By next year, however, all four players on a team will wear matching clothing. Rather than have their own sponsorship deals, they will be part of the team agreements and share in the revenue.
Rather than 144 players in an event, LIV has just 48 players, concentrating the marketing value. Because everyone plays at the same time and there is a five-hour broadcast window, LIV officials believe they can offer more exposure to potential sponsors.
Putting a logo on four hats and four right sleeves and four collars knowing all four players will generate air time offsets the risk of sponsoring players who don’t get much TV time.
It’s a similar theory to limiting commercial advertising on telecasts, promising more exclusivity for the buy-in.

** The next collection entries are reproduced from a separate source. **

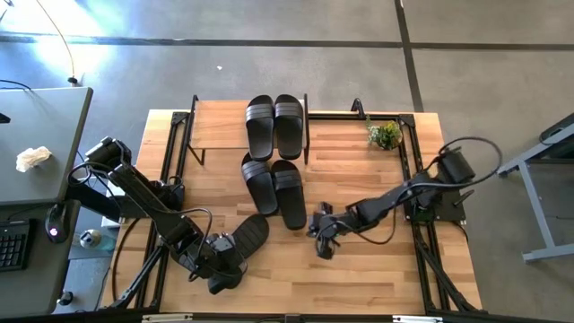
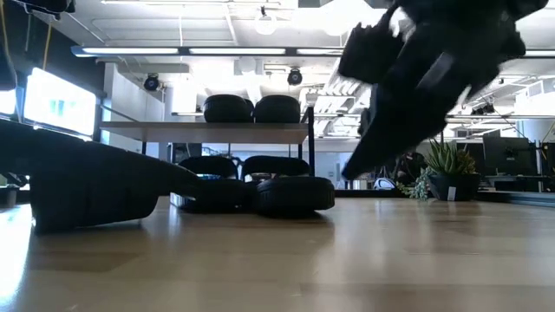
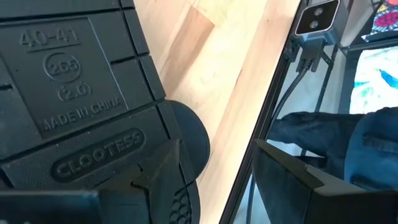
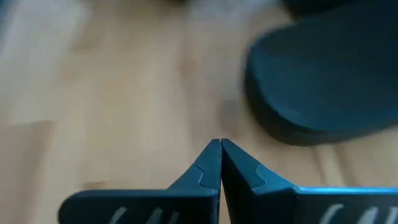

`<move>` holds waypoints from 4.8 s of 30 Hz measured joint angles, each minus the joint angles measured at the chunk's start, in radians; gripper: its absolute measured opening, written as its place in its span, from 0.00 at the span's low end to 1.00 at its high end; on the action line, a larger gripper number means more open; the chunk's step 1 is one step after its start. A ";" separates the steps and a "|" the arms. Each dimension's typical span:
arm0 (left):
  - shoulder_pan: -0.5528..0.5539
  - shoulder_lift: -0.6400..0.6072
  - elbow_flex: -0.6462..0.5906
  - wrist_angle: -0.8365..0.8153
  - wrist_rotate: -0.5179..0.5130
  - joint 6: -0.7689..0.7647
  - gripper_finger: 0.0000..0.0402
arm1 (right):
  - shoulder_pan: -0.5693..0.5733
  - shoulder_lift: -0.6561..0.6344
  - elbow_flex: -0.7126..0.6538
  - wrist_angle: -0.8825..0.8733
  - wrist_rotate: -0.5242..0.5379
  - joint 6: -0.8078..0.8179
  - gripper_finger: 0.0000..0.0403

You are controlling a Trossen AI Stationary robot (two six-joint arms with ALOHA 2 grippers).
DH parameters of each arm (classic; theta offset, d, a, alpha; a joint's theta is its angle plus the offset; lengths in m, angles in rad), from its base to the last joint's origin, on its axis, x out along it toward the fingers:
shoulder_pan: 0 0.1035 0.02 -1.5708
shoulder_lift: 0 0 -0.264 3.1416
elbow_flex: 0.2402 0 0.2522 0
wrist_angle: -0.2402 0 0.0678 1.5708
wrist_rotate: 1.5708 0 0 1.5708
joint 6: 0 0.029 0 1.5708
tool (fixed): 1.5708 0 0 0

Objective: Pick and place slides into the shelf
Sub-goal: Adjust the black slipper under the shelf

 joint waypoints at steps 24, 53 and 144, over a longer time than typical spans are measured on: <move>-0.001 0.000 0.000 0.000 -0.001 -0.026 0.47 | -0.152 0.198 0.182 0.011 0.165 0.107 0.00; -0.001 0.000 0.000 0.000 -0.046 -0.018 0.47 | -0.380 0.198 0.181 0.010 0.133 0.131 0.00; 0.873 0.041 -0.221 0.124 -0.216 0.577 0.00 | -0.344 0.283 0.185 0.297 -0.093 -0.079 0.00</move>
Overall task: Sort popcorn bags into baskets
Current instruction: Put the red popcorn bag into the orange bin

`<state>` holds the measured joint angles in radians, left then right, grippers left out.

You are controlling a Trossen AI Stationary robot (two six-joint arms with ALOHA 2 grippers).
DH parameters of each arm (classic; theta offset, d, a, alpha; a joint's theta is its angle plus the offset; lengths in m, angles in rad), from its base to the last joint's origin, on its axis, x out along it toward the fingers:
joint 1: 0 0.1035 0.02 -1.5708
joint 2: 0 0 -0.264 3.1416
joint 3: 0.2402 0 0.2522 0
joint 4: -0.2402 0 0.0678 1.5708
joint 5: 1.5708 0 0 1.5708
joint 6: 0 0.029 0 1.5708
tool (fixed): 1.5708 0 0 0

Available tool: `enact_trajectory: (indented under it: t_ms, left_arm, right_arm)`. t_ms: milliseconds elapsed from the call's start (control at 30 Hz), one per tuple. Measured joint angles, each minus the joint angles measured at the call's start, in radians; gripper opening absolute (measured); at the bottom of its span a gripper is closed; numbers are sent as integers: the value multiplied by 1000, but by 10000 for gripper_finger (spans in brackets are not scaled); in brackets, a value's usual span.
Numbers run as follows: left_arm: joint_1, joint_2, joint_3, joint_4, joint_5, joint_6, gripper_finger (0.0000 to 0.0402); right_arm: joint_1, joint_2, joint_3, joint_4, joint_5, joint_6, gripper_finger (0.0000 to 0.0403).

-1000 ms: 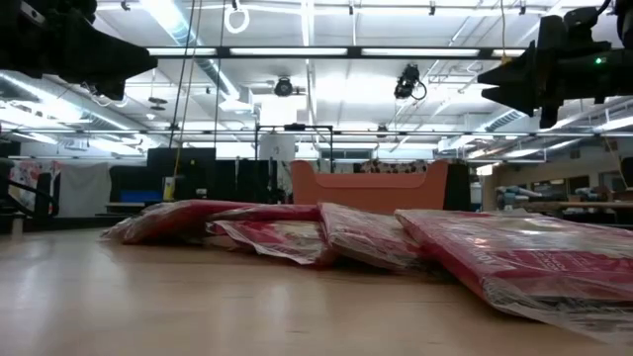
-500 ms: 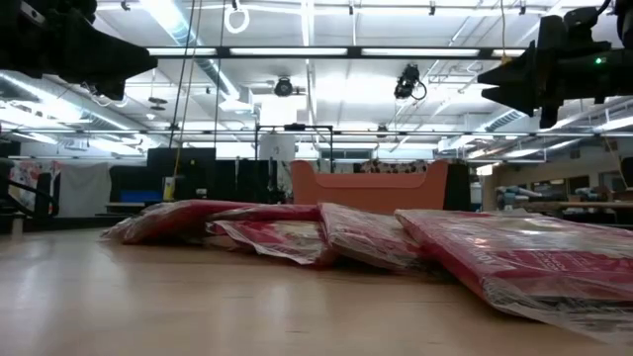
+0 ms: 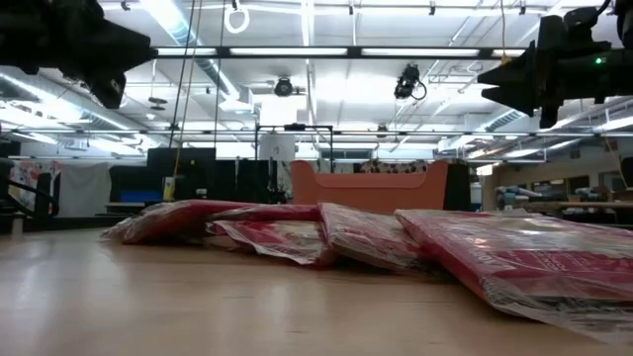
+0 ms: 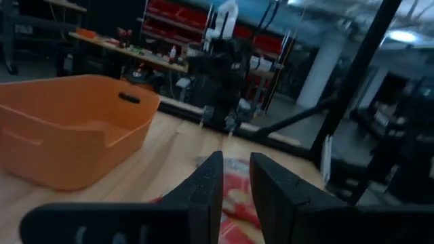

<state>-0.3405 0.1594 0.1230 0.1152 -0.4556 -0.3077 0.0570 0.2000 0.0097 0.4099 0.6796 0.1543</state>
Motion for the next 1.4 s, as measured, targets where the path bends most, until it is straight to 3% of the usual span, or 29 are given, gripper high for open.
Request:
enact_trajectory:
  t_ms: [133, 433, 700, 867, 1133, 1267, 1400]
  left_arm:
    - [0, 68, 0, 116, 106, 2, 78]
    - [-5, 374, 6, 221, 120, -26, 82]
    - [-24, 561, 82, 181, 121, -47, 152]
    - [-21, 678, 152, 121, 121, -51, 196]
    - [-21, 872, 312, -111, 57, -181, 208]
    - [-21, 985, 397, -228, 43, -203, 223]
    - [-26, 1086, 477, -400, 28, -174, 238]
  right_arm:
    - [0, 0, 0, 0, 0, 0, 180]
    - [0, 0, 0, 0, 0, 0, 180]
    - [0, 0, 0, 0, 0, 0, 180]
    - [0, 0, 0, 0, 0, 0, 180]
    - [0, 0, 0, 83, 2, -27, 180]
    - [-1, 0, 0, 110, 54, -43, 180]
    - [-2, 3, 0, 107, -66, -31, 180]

For it to be as successful as LIV hopes, the league’s new telecasts on the CW Network will have to bring in a substantial number of viewers.
The captain of each team has an equity stake in his team. To a large degree, they are selling themselves to potential sponsors. Each team has its own management structure, with a chief executive and a commercial team, usually driven by agencies previously associated with the top players.
The teams can generate revenue in four ways: sponsorships; the $5 million that team winners share at each event; merchandise sales; and what amounts to revenue sharing with the league, based on a model used by the NBA.
Analysts point to the increasing value of sports entities as assets in recent years, citing the increase in private-equity investments, and LIV believes it can capitalize the way Formula 1 did. LIV isn’t there yet, but it is pointing to a day when it can attract major investment from the outside.
In the meantime, the RangeGoats are already at work.
“We’re going to grow this team and grow this outside of golf,” Watson said. “Obviously, winning grows a team. … But we worked hard on this.”